Instructions for the task:
The answer must be an exact copy of the lines from the one holding "Query: left hand" through the final line of the entries, and nothing else.

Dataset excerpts
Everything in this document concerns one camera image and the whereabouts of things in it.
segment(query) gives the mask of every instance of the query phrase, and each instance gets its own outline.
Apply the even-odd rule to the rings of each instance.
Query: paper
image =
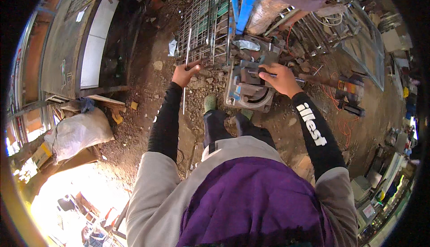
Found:
[[[76,17],[76,22],[80,22],[82,20],[83,14],[88,7],[84,8],[81,12],[78,13],[78,17]]]
[[[369,206],[363,209],[363,213],[366,215],[366,218],[370,218],[375,213],[375,210],[372,205],[369,204]]]

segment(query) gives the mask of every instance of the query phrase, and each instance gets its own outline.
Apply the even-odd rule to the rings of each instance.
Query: cardboard box
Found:
[[[52,152],[48,147],[46,142],[43,142],[41,146],[33,153],[31,157],[33,162],[36,164],[37,168],[40,168],[49,157],[52,156]]]

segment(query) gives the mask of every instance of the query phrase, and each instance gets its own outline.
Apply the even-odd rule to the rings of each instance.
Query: black pants
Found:
[[[227,114],[221,110],[209,110],[203,116],[203,121],[205,123],[205,140],[203,141],[204,148],[217,140],[234,138],[224,127],[226,116]],[[270,132],[266,128],[254,126],[254,124],[242,113],[238,113],[236,115],[236,127],[239,136],[250,135],[276,149]]]

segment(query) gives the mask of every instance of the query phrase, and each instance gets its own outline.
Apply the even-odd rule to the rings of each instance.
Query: left hand
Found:
[[[175,72],[173,73],[172,82],[180,85],[182,88],[185,88],[191,80],[191,77],[198,73],[201,69],[201,65],[199,64],[200,60],[189,63],[188,67],[192,67],[189,71],[187,71],[186,65],[181,64],[176,66]]]

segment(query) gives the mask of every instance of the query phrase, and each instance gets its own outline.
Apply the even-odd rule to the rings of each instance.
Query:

Output of the task:
Query: left hand
Found:
[[[175,72],[173,73],[172,82],[180,85],[182,88],[185,88],[191,80],[191,77],[198,73],[201,69],[201,65],[199,64],[200,60],[189,63],[188,67],[192,67],[189,71],[187,71],[186,65],[181,64],[176,66]]]

segment(query) gives the mask of every instance of the query phrase, and each instance gets its own outline.
Apply the even-odd rule to the rings of each instance.
Query:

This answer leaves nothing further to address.